## YOUR OBJECTIVE
Scan the entries line by line and return those with "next".

## INFORMATION SHOWN
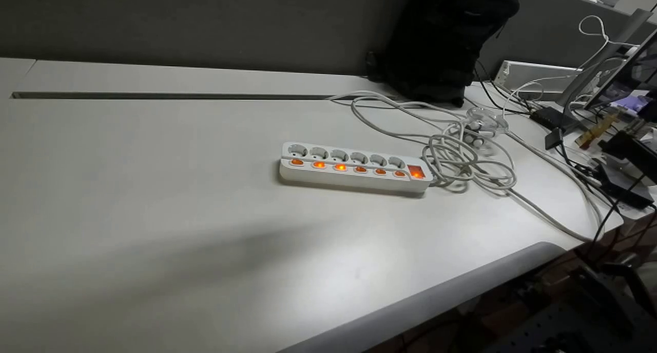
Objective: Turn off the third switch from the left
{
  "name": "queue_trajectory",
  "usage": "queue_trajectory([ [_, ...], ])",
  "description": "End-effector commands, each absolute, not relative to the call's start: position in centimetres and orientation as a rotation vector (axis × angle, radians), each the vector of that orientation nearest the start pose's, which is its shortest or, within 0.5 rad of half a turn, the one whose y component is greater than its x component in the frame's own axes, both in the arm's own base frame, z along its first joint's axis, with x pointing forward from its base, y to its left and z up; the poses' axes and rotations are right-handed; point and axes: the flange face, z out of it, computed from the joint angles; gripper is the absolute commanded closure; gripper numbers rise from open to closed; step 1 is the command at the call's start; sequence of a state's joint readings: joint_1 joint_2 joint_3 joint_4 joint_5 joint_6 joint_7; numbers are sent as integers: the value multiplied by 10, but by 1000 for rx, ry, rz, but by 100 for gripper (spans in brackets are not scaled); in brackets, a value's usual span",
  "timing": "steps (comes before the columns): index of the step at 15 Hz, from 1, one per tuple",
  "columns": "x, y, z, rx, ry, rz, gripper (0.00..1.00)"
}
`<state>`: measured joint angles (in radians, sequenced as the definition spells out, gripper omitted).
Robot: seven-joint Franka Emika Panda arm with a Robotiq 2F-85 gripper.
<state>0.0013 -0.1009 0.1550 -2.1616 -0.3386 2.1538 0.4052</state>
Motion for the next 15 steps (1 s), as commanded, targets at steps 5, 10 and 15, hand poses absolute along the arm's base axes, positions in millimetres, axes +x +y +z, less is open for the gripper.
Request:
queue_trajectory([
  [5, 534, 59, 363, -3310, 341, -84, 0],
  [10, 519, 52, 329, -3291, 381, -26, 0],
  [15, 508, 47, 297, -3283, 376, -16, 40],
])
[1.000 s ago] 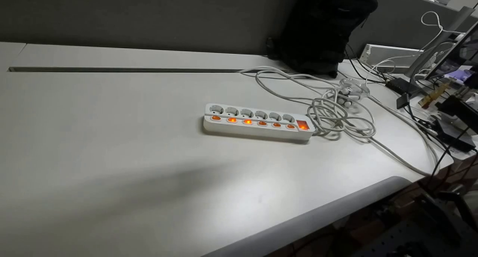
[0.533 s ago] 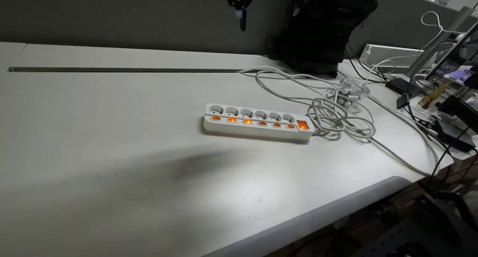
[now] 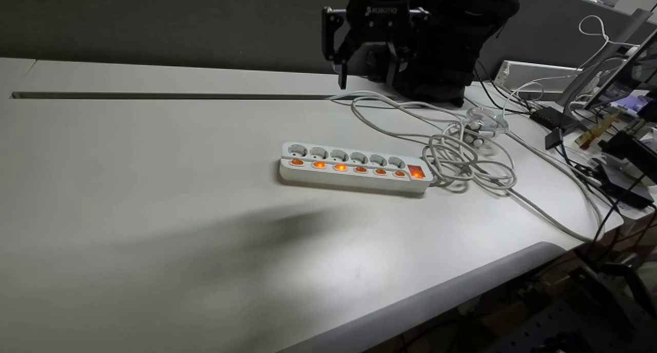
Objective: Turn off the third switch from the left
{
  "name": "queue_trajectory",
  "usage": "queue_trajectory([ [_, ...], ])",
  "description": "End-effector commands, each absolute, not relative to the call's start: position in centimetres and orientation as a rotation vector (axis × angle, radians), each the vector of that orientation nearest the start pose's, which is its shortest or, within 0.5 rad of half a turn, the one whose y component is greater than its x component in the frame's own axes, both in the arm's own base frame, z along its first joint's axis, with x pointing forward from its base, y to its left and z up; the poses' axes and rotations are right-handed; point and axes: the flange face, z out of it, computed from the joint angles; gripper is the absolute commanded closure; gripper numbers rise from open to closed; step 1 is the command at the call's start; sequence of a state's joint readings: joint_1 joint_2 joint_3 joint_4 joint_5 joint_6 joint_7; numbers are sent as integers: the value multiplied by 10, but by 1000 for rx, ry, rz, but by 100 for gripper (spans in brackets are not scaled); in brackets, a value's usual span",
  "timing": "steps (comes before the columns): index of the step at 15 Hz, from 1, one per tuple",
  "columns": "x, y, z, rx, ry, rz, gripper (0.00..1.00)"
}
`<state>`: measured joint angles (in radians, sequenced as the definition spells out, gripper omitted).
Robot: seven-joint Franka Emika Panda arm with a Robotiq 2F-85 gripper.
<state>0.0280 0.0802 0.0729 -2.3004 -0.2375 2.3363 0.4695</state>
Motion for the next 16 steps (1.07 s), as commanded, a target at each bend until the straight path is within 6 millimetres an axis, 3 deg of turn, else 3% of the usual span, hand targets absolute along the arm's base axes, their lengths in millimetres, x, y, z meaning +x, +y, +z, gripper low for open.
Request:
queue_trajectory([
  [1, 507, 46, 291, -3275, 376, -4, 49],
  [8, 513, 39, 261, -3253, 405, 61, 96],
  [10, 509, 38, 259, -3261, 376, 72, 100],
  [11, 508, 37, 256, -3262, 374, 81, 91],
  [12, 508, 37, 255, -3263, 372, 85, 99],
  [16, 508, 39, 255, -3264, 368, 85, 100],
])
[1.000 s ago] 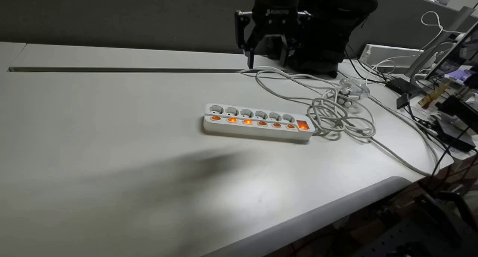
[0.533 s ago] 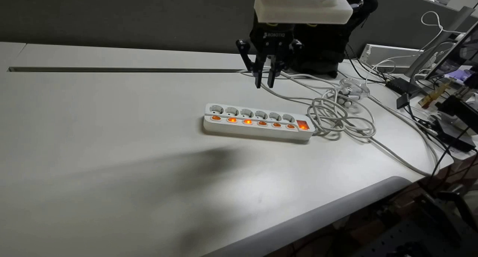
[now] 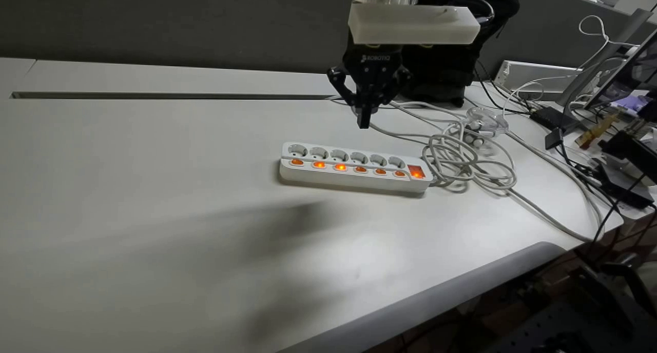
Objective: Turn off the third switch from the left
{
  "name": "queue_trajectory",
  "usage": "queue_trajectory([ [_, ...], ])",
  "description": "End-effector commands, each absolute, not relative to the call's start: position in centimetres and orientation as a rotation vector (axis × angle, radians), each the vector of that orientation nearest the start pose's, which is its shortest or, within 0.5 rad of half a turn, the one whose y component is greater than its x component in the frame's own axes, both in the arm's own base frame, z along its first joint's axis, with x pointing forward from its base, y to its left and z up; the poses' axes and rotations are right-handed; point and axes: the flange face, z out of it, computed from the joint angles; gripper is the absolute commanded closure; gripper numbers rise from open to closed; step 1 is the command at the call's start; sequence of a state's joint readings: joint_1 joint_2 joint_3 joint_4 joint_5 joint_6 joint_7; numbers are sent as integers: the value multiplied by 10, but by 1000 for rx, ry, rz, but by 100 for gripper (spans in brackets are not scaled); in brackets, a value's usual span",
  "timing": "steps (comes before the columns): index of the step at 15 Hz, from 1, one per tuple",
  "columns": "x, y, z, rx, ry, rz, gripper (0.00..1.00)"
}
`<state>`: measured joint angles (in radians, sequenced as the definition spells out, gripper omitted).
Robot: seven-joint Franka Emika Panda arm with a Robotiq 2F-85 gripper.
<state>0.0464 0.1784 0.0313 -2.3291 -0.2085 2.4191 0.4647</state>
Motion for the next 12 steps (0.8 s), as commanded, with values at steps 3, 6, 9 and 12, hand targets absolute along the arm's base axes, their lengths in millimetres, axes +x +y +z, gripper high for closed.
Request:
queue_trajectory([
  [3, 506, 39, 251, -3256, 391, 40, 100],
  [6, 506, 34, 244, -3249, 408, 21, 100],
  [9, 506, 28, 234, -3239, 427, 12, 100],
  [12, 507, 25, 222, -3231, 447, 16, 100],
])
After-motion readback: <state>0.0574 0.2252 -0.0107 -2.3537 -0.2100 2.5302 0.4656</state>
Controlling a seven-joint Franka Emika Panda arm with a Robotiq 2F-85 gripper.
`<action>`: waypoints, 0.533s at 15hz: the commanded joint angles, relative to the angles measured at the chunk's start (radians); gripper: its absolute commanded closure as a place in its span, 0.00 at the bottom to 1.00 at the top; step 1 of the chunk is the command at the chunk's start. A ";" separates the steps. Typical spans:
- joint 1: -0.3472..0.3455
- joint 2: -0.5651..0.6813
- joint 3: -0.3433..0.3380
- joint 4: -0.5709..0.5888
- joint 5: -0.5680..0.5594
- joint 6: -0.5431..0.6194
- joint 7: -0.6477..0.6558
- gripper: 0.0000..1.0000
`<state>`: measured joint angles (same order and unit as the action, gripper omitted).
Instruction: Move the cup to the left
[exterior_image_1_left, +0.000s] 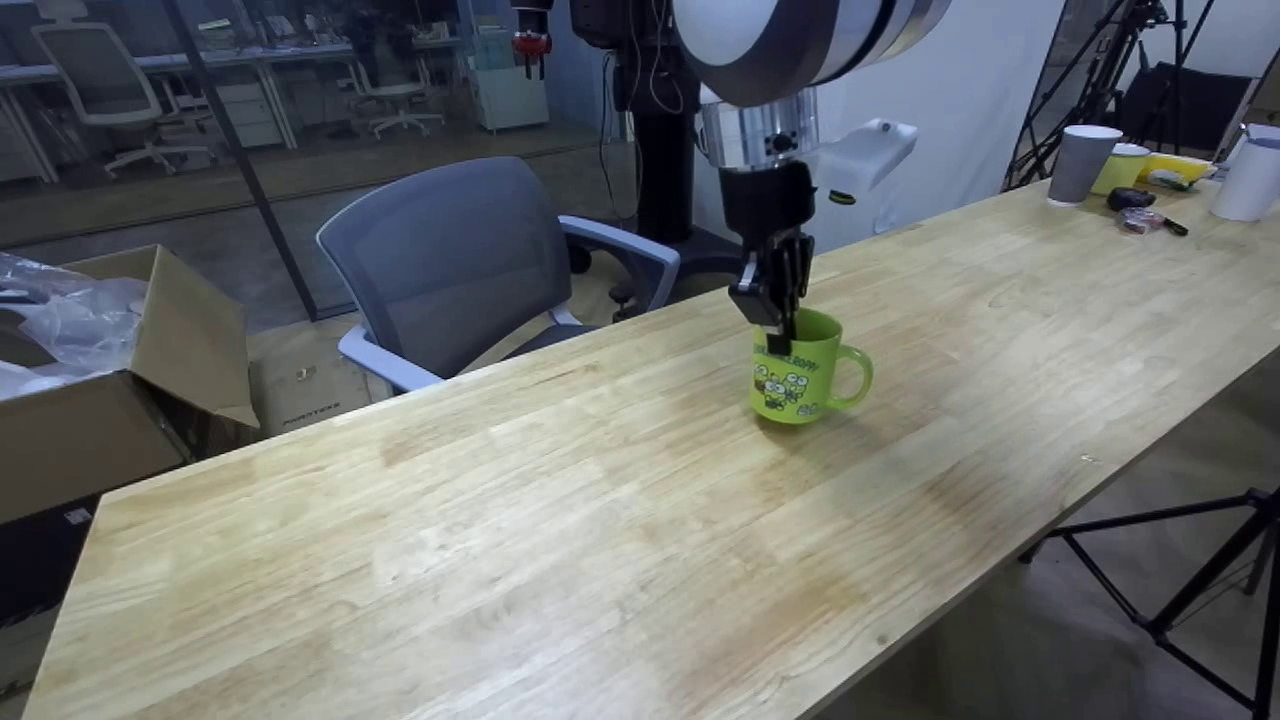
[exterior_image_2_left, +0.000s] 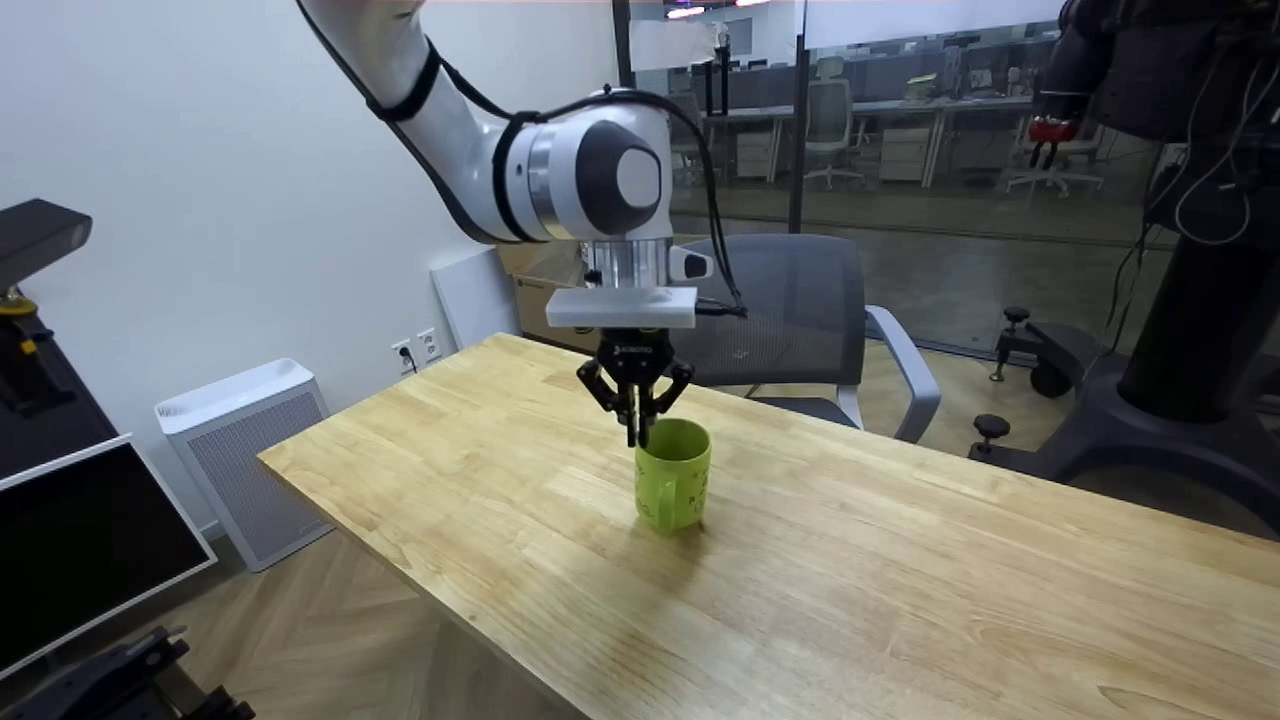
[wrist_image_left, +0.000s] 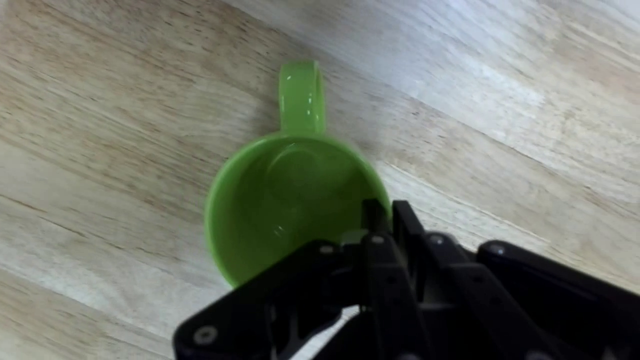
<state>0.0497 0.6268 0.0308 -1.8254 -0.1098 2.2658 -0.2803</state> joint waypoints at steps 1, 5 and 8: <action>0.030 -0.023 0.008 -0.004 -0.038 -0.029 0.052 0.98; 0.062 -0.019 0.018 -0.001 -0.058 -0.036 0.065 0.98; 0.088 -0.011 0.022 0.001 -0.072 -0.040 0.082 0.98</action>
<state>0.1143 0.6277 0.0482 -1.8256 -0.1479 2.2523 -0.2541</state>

## COMPLETED EXERCISE
Motion for the next 15 steps (1 s), as commanded, targets at steps 5, 10 and 15, hand poses absolute along the arm's base axes, positions in millimetres, axes +x +y +z, less is open for the gripper.
Motion for the next 16 steps (1.07 s), as commanded, a target at each bend until the straight path is within 6 millimetres an axis, 3 deg of turn, else 3% of the usual span, hand targets absolute along the arm's base axes, their lengths in millimetres, x, y, z meaning +x, +y, +z, gripper low for open.
Motion for the next 12 steps (0.8 s), as commanded, with values at steps 3, 6, 9 and 12, hand targets absolute along the arm's base axes, their lengths in millimetres, axes +x +y +z, gripper high for closed.

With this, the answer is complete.